_What the task requires:_ Count the lines of the data that have the word "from", then report the number without anything else.

Data below section start

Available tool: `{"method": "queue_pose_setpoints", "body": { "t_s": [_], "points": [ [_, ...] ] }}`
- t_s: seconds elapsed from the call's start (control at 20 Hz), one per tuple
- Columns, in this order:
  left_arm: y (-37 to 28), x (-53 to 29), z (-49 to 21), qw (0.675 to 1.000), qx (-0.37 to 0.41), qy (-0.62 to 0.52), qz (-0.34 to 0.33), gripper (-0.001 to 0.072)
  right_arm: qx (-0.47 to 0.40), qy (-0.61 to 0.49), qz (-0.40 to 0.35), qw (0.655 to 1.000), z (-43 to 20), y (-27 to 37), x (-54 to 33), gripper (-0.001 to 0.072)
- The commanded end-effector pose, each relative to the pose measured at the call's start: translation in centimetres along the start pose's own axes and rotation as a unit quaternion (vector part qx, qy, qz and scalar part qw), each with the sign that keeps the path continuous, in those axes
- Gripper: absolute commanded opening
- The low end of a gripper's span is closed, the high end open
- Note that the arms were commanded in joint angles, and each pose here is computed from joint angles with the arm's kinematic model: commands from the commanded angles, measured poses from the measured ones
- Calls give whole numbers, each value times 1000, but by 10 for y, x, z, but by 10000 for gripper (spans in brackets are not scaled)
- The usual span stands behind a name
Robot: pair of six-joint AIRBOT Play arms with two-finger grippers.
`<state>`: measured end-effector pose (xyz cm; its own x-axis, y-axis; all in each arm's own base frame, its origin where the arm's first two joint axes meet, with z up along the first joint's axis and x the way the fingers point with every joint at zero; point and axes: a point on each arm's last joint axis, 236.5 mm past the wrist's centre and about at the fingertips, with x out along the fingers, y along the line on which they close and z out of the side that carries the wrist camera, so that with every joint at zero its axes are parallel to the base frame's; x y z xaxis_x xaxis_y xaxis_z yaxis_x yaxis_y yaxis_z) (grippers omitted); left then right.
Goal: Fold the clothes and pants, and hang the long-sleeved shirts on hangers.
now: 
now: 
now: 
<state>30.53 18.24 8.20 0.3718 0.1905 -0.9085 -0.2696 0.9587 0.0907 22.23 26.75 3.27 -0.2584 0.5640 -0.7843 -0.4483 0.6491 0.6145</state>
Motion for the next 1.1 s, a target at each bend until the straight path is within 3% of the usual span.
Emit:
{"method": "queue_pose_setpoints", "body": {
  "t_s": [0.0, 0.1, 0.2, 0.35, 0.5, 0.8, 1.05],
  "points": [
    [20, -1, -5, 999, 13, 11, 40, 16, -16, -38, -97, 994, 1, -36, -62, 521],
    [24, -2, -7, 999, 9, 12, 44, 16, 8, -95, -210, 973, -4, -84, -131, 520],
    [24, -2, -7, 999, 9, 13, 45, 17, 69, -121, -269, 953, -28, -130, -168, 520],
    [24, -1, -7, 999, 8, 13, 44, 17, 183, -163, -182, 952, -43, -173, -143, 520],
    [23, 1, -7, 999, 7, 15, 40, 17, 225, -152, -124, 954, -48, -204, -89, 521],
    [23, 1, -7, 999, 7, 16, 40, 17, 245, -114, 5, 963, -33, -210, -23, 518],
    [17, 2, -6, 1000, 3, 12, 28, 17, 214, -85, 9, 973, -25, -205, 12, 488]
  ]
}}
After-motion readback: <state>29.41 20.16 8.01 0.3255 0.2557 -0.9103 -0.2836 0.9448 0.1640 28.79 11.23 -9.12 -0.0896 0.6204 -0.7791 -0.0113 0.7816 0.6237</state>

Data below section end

_Solution for this exercise:_ 2